----- Data segment

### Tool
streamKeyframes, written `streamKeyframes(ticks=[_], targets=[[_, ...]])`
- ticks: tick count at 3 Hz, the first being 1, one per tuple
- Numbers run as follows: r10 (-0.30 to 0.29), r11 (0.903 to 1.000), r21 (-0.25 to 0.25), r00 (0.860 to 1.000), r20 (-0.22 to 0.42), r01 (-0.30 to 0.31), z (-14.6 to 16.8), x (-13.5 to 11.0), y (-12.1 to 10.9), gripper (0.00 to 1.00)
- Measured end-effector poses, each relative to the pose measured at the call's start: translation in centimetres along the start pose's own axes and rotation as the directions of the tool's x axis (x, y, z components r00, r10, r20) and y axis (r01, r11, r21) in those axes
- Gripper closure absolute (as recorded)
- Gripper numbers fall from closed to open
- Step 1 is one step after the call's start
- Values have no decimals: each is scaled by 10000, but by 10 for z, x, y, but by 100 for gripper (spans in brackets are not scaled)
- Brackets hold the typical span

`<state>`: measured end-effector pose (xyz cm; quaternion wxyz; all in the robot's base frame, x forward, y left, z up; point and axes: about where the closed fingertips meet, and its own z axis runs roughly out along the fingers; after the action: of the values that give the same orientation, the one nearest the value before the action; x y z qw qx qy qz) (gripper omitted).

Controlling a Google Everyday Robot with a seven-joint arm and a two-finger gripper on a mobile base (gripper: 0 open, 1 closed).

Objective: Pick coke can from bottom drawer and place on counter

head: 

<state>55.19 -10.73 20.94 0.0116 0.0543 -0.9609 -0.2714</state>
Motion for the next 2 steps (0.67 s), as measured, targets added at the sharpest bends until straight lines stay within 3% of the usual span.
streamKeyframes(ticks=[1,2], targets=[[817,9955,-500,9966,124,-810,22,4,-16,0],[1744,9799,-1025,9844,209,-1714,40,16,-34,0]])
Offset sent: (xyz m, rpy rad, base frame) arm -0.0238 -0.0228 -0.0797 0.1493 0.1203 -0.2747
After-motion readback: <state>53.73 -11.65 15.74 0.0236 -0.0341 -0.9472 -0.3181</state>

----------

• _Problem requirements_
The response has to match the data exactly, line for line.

• _Reply to the exercise_
### Tool
streamKeyframes, written `streamKeyframes(ticks=[_], targets=[[_, ...]])`
- ticks: tick count at 3 Hz, the first being 1, one per tuple
- Numbers run as follows: r10 (-0.30 to 0.29), r11 (0.903 to 1.000), r21 (-0.25 to 0.25), r00 (0.860 to 1.000), r20 (-0.22 to 0.42), r01 (-0.30 to 0.31), z (-14.6 to 16.8), x (-13.5 to 11.0), y (-12.1 to 10.9), gripper (0.00 to 1.00)
- Measured end-effector poses, each relative to the pose measured at the call's start: translation in centimetres along the start pose's own axes and rotation as the directions of the tool's x axis (x, y, z components r00, r10, r20) and y axis (r01, r11, r21) in those axes
- Gripper closure absolute (as recorded)
- Gripper numbers fall from closed to open
- Step 1 is one step after the call's start
- Values have no decimals: each is scaled by 10000, but by 10 for z, x, y, but by 100 for gripper (spans in brackets are not scaled)
- Brackets hold the typical span

`<state>`: measured end-effector pose (xyz cm; quaternion wxyz; all in the robot's base frame, x forward, y left, z up; point and axes: about where the closed fingertips meet, and its own z axis runs roughly out along the fingers; after the action: of the values that give the same orientation, the one nearest the value before the action; x y z qw qx qy qz) (gripper omitted).

Controlling a Google Everyday Robot with a seven-joint arm and a two-finger gripper on a mobile base (gripper: 0 open, 1 closed).

Objective: Pick coke can from bottom drawer and place on counter

head: 

<state>55.19 -10.73 20.94 0.0116 0.0543 -0.9609 -0.2714</state>
Motion for the next 2 steps (0.67 s), as measured, targets added at the sharpest bends until straight lines stay within 3% of the usual span.
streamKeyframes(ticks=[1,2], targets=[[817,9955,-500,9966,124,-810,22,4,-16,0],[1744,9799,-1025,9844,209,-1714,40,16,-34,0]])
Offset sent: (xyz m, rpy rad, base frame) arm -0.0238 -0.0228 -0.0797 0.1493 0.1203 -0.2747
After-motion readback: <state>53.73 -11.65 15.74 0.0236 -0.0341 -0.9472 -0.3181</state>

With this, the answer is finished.